Just to put the bee in your bonnet - this is LASSO and Ridge Regression. We're adding a penalty to the network which forces it to choose to use fewer of its degrees of freedom.

I think the right way to appreciate this idea is that we give the model more knobs to turn but restrict now they can be tuned. This might help the model avoid local minima that would be difficult to escape from in a model with fewer degrees of freedom.

Recap
=====

Neural networks are biophysically inspired amalgams of small computational units which sum their inputs and pass the result through a non-linearity. 
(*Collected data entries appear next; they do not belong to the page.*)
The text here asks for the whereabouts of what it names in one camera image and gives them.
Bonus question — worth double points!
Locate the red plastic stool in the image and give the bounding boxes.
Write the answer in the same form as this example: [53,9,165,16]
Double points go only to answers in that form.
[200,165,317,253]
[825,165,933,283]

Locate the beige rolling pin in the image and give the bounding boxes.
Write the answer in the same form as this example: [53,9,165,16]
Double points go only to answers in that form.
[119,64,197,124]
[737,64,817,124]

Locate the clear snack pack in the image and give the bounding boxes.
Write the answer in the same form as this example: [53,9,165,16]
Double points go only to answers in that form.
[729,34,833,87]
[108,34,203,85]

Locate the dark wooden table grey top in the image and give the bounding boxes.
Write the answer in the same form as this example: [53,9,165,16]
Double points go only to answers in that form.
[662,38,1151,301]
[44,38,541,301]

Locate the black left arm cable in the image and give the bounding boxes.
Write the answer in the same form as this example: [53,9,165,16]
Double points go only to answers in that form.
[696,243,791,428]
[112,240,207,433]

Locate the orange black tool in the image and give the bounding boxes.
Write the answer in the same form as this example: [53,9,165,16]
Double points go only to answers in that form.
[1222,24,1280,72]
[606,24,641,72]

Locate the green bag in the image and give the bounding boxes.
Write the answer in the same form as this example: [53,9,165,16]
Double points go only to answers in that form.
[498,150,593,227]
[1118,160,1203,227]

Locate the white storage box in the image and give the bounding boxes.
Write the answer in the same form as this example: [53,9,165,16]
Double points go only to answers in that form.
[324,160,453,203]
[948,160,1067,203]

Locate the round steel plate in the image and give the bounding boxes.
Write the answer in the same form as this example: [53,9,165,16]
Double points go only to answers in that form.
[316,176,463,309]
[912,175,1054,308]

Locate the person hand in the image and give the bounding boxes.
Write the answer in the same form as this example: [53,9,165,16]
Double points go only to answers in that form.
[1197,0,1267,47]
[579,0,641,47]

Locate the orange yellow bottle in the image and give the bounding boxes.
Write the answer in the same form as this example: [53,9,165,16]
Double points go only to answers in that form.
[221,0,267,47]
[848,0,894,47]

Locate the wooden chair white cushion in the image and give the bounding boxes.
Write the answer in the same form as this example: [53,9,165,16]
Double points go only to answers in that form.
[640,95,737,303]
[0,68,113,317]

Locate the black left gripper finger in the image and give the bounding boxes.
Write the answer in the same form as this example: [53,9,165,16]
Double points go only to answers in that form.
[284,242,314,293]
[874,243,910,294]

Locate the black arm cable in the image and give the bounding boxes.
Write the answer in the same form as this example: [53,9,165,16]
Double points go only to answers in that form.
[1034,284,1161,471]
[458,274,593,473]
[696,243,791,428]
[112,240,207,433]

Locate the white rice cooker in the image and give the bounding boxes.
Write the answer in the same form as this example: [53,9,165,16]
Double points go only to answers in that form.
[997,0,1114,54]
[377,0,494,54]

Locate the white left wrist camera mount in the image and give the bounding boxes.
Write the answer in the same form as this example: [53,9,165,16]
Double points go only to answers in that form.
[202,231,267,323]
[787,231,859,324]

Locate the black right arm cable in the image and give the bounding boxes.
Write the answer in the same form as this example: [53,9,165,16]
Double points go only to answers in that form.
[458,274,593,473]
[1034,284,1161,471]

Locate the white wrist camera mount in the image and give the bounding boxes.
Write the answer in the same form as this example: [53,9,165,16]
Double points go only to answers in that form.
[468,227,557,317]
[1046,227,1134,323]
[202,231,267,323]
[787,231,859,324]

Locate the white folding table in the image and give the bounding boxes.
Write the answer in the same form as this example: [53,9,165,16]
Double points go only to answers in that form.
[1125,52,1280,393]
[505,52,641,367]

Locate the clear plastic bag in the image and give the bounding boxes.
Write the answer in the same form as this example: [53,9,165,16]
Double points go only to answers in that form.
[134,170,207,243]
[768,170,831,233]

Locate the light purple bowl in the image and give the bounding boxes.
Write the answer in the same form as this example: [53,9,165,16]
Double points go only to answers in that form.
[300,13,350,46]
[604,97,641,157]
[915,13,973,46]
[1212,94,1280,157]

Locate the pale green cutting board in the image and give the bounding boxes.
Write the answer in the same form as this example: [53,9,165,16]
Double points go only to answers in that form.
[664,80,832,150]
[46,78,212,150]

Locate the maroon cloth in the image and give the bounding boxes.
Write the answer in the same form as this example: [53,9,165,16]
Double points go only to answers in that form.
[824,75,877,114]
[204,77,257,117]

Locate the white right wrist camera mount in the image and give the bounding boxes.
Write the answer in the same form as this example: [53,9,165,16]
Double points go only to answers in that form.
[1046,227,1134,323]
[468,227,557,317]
Starting in the late 80s people figured out efficient ways to train deep networks using faster computers and back propagation, an algorithm which gains efficiency by imposing laminar structures on neural networks.

In the end, a neural network is just a function approximator which can be made to do all sorts of things. In this lecture we used keras to build an auto-encoder to do dimensionality reduction.

We also experimented with regularizing our model too.

This really is just scratching the surface of neural networks, but hopefully you feel comfortable enough to jump in.  A nice thing to try is classification - in that case the output of the network is just the class. A single neuron can be used for a yes/no classifier but you might need multiple neurons on the output layer for a multi-class predictor. 

That is it!

Grades for the project should be out by the end of the week!